> [Task statement] Write out the data below exactly, from its first line to the line containing "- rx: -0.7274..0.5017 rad", that line included.

> [Material provided]
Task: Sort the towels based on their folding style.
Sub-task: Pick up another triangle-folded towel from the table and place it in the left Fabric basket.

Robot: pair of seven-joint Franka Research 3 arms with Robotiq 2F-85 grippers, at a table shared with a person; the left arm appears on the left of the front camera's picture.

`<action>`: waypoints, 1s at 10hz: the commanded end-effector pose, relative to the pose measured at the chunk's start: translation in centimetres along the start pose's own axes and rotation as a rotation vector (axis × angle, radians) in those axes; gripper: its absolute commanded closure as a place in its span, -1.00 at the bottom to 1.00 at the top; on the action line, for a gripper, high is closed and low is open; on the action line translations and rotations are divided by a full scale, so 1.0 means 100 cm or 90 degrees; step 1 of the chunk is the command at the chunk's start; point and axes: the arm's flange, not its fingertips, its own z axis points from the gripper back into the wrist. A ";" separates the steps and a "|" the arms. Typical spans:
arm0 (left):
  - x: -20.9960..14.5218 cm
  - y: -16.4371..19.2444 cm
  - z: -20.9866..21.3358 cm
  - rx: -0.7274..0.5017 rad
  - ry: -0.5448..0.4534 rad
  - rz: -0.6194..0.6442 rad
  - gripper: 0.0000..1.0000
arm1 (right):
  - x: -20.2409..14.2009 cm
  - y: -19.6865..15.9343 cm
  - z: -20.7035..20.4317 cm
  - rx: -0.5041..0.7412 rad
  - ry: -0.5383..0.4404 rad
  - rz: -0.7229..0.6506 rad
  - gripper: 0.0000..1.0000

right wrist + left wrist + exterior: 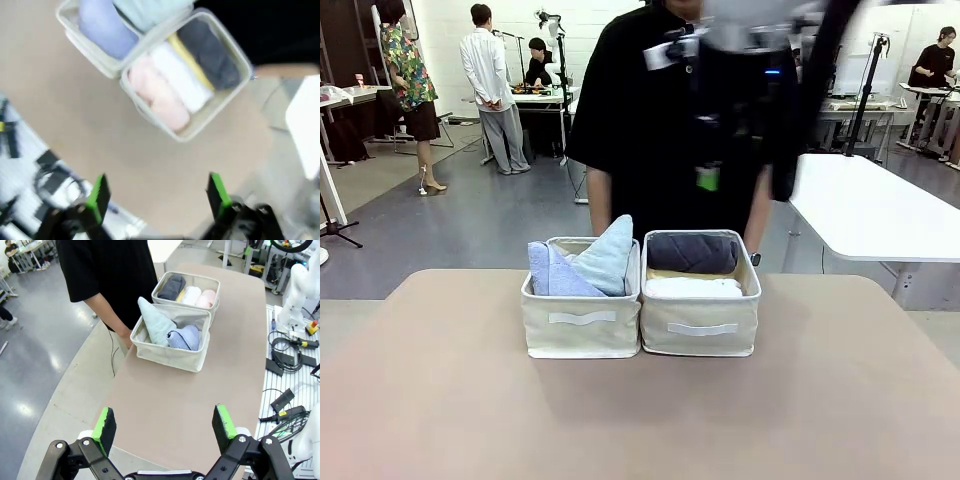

> [Response box]
Task: Sort the towels based on their folding style.
Sub-task: Pick up another triangle-folded towel from the table and place it in the left Fabric basket.

Robot: pair of seven-joint Franka Research 3 arms with Robotiq 2F-85 grippers, at a table shared with a person; the left arm appears on the left of the front camera's picture.

`<action>`: waypoints, 1s at 10hz: the commanded end-effector pose, relative to the pose measured at the chunk's start: translation in centimetres along the start pose's own axes and rotation as a rotation vector (axis × angle, radians) in those axes; gripper: its absolute commanded closure as a place in its span, -1.00 at the bottom to 1.00 at the top; on the action line, for a gripper, high is closed and low is open; on the action line translations and rotations are divided by a full scale, so 1.0 means 100 cm or 90 degrees; step 1 of the chunk is the command at the chunk's start; point and axes: the arm's flange, not its fingertips, its own z axis points from the gripper back into the wrist. A ";" separates the steps and a "|" the arms. Typical spans:
arm0 (left):
  - x: -20.9960..14.5218 cm
  - y: -16.4371..19.2444 cm
  - z: -20.9866..21.3358 cm
  - rx: -0.7274..0.5017 rad

For this exercise, nothing further remains.